By his English contemporaries Barrow was considered a mathematician second only to Newton. Continental writers do not place him so high, and their judgment is probably the more correct one. He was undoubtedly a clear-sighted and able mathematician, who handled admirably the severe geometrical method, and who in his Method of Tangents approximated to the course of reasoning by which Newton was afterwards led to the doctrine of ultimate ratios; but his substantial contributions to the science are of no great importance, and his lectures upon elementary principles do not throw much light on the difficulties surrounding the border-land between mathematics and philosophy. (See Infinitesimal Calculus.) His Sermons have long enjoyed a high reputation; they are weighty pieces of reasoning, elaborate in construction and ponderous in style.

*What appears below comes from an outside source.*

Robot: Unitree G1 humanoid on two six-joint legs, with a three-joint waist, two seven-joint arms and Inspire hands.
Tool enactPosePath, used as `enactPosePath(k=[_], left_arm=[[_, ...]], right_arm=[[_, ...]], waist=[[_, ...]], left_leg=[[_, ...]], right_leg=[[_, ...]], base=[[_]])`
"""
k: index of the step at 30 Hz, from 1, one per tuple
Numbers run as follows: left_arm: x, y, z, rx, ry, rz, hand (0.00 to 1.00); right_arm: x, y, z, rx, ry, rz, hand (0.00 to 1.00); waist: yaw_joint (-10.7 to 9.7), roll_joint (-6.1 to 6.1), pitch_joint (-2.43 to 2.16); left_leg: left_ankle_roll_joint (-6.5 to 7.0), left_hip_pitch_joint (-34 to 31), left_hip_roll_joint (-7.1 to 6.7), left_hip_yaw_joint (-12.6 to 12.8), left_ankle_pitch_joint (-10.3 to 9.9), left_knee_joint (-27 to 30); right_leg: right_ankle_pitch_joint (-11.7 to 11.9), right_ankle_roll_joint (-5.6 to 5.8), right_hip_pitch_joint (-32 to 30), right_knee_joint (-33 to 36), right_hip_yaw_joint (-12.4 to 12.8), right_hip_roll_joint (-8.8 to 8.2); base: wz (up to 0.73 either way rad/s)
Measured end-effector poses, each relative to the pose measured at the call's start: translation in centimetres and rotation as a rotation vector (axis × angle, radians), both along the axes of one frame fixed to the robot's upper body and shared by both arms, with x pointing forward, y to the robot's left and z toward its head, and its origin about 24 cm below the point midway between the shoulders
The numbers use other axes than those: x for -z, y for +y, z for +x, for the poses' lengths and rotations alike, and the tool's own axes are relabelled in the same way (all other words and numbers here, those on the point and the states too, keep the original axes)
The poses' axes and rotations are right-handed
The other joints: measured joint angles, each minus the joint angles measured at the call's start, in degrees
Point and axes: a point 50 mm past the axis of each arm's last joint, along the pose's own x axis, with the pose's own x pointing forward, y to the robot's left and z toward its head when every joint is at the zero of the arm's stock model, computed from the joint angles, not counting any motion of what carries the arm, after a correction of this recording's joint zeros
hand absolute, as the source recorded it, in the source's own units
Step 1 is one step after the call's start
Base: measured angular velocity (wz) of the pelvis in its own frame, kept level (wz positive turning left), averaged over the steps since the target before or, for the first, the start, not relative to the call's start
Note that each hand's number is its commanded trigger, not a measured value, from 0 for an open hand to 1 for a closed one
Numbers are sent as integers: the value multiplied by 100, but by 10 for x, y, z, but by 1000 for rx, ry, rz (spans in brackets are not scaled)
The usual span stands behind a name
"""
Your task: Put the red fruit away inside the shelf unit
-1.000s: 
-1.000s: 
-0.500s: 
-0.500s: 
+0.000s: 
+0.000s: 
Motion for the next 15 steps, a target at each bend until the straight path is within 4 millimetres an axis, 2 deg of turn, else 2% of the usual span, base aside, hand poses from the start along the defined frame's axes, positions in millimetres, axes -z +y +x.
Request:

His scientific works are very numerous. The most important are:—Euclid’s Elements; Euclid’s Data; Optical Lectures, read in the public school of Cambridge; Thirteen Geometrical Lectures; The Works of Archimedes, the Four Books of Apollonius’s Conic Sections, and Theodosius’s Spherics, explained in a New Method; A Lecture, in which Archimedes’ Theorems of the Sphere and Cylinder are investigated and briefly demonstrated; Mathematical Lectures, read in the public schools of the university of Cambridge. The above were all written in Latin. His English works have been collected and published in four volumes folio.
See Ward, Lives of the Gresham Professors, and Whewell’s biography prefixed to the 9th volume of Napier’s edition of Barrow’s Sermons.